Editorial: Welcome news for students heading back to school this fall
Some very good news came out of Albany this week when Gov. Kathy Hochul said the state will roll back many remaining COVID-19 protocols for school districts.
Recall that at this time last year, as children headed back to their classrooms, a masking requirement remained in place that many parents considered unnecessary and intrusive. That policy was dropped last spring, in the final months of the school year — and this September, there will be no mask mandate.
Another very big change Ms. Hochul announced this week is that children will no longer have to quarantine if they are exposed to a classmate who tested positive. The priority now is to keep students in classes and not banish them from school because they sat near someone who contracted COVID-19.

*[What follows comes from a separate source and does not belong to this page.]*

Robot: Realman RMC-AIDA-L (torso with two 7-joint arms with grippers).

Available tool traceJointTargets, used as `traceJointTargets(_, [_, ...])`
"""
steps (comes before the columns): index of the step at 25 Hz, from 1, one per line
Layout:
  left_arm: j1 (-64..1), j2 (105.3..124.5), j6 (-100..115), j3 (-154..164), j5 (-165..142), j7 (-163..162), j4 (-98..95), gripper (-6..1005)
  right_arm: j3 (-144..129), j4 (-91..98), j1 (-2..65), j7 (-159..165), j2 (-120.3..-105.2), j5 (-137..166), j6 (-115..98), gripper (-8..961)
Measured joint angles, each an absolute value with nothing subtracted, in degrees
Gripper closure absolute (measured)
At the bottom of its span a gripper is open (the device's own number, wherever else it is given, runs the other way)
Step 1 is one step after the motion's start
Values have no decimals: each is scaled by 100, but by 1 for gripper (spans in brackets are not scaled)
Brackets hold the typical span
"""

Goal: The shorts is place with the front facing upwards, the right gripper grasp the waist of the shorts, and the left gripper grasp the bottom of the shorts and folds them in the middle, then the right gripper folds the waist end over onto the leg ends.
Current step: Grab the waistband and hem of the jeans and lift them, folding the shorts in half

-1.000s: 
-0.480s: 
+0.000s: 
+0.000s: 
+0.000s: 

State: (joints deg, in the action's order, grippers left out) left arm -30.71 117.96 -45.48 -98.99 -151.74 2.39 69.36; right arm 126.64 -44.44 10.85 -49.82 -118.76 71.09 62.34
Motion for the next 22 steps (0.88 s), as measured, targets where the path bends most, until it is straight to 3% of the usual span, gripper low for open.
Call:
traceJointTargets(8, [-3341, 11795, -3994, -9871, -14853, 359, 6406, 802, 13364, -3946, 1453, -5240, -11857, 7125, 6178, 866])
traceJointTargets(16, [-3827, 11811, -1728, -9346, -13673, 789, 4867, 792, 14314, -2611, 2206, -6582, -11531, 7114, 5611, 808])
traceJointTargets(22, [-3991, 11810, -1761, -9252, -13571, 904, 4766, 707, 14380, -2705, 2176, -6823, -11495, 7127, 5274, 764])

“The big news is no more quarantining, no more test-to-stay,” the governor said at a Monday media briefing in New York City. “The days of sending an entire classroom home because one person was symptomatic or tested positive, those days are over.”
As all parents of school-age children know, replacing traditional classroom teaching with remote learning has been highly controversial. Many teachers have also deemed it unsuccessful, especially for the youngest students. On Monday, Ms. Hochul said the interruption of traditional learning has been “devastating.”
Under the new state policy, schools can choose to test for “close contact” activities such as sports like wrestling. That will be a local school district decision, as will the matter of how to respond if a case emerges.
State COVID-19 policies have been a steady source of fodder for the gubernatorial campaign that pits Ms. Hochul against Rep. Lee Zeldin (R-Shirley). Mr. Zeldin has also campaigned heavily on the theme that New York State’s COVID-19 policies have contributed to a rising crime rate in many parts of the state.
A recent Sienna College poll has Ms. Hochul 14 points ahead of Mr. Zeldin.